■ **EXERCISE DETAILS**:
Recreate the listing that follows line for line, without pictures.

■ **DATA BELOW**:

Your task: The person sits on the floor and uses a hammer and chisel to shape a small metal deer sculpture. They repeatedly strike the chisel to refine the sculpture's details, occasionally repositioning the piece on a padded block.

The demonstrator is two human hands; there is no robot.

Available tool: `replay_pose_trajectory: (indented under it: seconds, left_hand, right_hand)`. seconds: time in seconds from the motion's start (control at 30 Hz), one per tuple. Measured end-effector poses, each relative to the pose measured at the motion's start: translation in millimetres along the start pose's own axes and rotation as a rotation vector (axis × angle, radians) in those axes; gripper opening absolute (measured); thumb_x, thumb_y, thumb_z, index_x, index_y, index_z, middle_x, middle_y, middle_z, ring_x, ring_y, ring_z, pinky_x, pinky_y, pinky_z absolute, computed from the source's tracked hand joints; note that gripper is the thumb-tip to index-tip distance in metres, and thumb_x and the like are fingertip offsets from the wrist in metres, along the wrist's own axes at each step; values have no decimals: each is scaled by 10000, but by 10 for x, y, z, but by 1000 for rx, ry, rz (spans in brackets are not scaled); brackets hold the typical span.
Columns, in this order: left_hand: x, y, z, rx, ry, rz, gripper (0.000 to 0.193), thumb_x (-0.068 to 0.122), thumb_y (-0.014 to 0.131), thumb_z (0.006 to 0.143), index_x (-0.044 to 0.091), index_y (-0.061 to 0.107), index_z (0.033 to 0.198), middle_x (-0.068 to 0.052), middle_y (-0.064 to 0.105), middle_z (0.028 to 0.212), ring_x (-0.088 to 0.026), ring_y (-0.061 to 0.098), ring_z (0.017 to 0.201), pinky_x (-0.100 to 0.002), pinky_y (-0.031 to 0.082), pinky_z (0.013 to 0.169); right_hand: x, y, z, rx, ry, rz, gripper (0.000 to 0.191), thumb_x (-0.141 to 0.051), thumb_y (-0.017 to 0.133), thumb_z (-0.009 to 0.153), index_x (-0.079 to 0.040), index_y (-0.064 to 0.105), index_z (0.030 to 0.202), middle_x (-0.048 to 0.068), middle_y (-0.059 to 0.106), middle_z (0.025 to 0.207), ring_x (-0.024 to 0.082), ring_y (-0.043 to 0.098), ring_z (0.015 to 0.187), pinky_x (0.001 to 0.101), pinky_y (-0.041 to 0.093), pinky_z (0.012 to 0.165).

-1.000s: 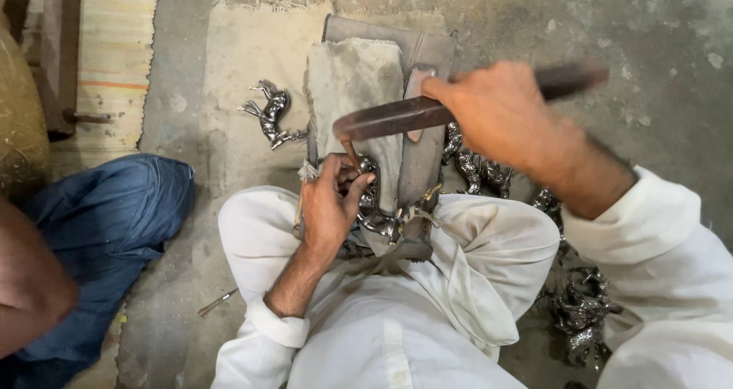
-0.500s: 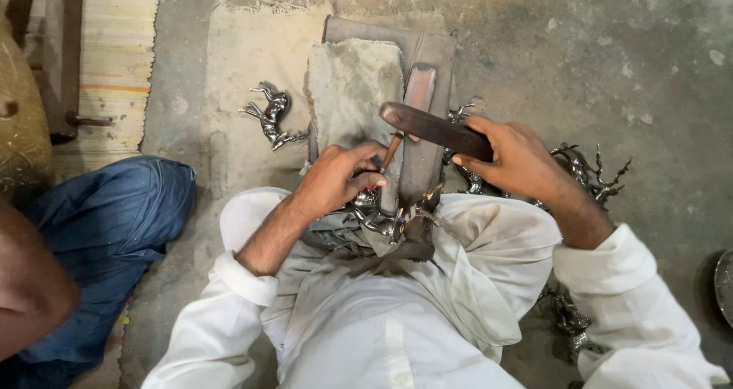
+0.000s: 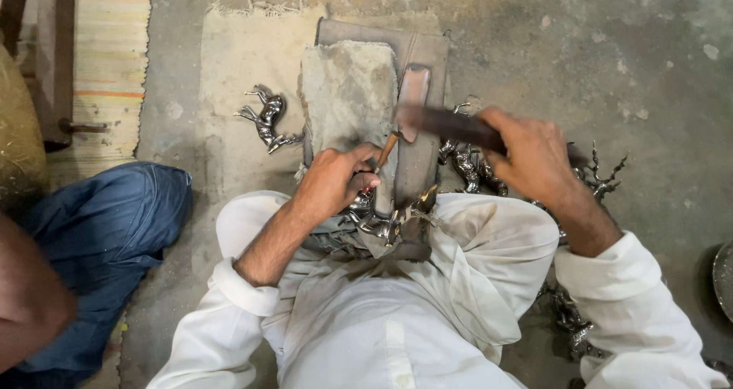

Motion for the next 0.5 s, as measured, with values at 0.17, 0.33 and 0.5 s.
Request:
replay_pose_trajectory:
  seconds: [0.17,0.33,0.5]
  left_hand:
    - [11,-18,-66,102,34,21,279,145,786,882,60,640,1105,-174,766,910,-375,740,888,-453,565,711]
    - [-17,0,-158,197,-24,-17,322,148,776,874,62,621,1143,-160,772,895,-351,758,885,-438,575,706]
    - [-39,25,-242,285,-122,17,296,185,801,885,64,631,1095,-146,777,875,-332,764,811,-437,576,671]
  right_hand:
    - [-71,27,210,-112,-25,-114,392,-96,744,789,-108,617,1160,192,715,870,442,681,849,531,507,711]
    - [-116,4,345,-162,50,7,332,-138,740,840,-92,582,1128,175,697,823,417,695,788,519,515,672]
    - [-197,-35,488,-141,56,31,250,-156,710,922,-118,593,1140,115,715,824,348,739,735,497,540,678]
Point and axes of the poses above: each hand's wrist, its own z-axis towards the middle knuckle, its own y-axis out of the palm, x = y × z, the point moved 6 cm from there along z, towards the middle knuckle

■ **RESULT OF THE TASK**:
Your task: The person sits on the floor and uses a hammer and chisel to shape a small metal deer sculpture. They repeatedly strike the chisel to refine the sculpture's details, occasionally repositioning the piece on a padded block.

The demonstrator is two human hands; there is no robot.

Available tool: `replay_pose_trajectory: (indented under it: seconds, left_hand, right_hand)`. seconds: time in seconds from the motion's start (control at 30 Hz), one per tuple. Measured end-effector poses, each relative to the pose measured at the motion's start: translation in millimetres along the start pose's own axes and rotation as a rotation vector (axis × angle, radians) in those axes; gripper opening absolute (measured); thumb_x, thumb_y, thumb_z, index_x, index_y, index_z, middle_x, middle_y, middle_z, ring_x, ring_y, ring_z, pinky_x, pinky_y, pinky_z absolute, computed from the source's tracked hand joints; note that gripper is the thumb-tip to index-tip distance in metres, and thumb_x and the like are fingertip offsets from the wrist in metres, along the wrist's own axes at each step; values have no decimals: each is scaled by 10000, but by 10 for x, y, z, but by 1000 for rx, ry, rz (spans in brackets are not scaled); brackets hold the typical span.
Columns, in this order: left_hand: x, y, z, rx, ry, rz, gripper (0.000 to 0.193), thumb_x (-0.068 to 0.122), thumb_y (-0.014 to 0.131), thumb_z (0.006 to 0.143), index_x (-0.044 to 0.091), index_y (-0.061 to 0.107), index_z (0.033 to 0.198), middle_x (-0.068 to 0.052), middle_y (-0.064 to 0.105), middle_z (0.028 to 0.212), ring_x (-0.088 to 0.026), ring_y (-0.061 to 0.098), ring_z (0.017 to 0.201), pinky_x (-0.100 to 0.002), pinky_y (-0.031 to 0.082), pinky_z (0.013 to 0.169); right_hand: x, y, z, rx, ry, rz, gripper (0.000 to 0.191), thumb_x (-0.141 to 0.051), thumb_y (-0.017 to 0.133), thumb_z (-0.009 to 0.153), index_x (-0.079 to 0.040), index_y (-0.064 to 0.105), index_z (0.030 to 0.202), middle_x (-0.048 to 0.068), middle_y (-0.059 to 0.106), middle_z (0.025 to 0.207), ring_x (-0.024 to 0.082), ring_y (-0.043 to 0.098), ring_z (0.015 to 0.187), pinky_x (0.001 to 0.101), pinky_y (-0.041 to 0.093), pinky_z (0.012 to 0.165).

-1.000s: 
-0.500s: 
+0.000s: 

Motion for the next 0.5 s, as measured, with values at 0.17, 0.33 and 0.5 s.
Request:
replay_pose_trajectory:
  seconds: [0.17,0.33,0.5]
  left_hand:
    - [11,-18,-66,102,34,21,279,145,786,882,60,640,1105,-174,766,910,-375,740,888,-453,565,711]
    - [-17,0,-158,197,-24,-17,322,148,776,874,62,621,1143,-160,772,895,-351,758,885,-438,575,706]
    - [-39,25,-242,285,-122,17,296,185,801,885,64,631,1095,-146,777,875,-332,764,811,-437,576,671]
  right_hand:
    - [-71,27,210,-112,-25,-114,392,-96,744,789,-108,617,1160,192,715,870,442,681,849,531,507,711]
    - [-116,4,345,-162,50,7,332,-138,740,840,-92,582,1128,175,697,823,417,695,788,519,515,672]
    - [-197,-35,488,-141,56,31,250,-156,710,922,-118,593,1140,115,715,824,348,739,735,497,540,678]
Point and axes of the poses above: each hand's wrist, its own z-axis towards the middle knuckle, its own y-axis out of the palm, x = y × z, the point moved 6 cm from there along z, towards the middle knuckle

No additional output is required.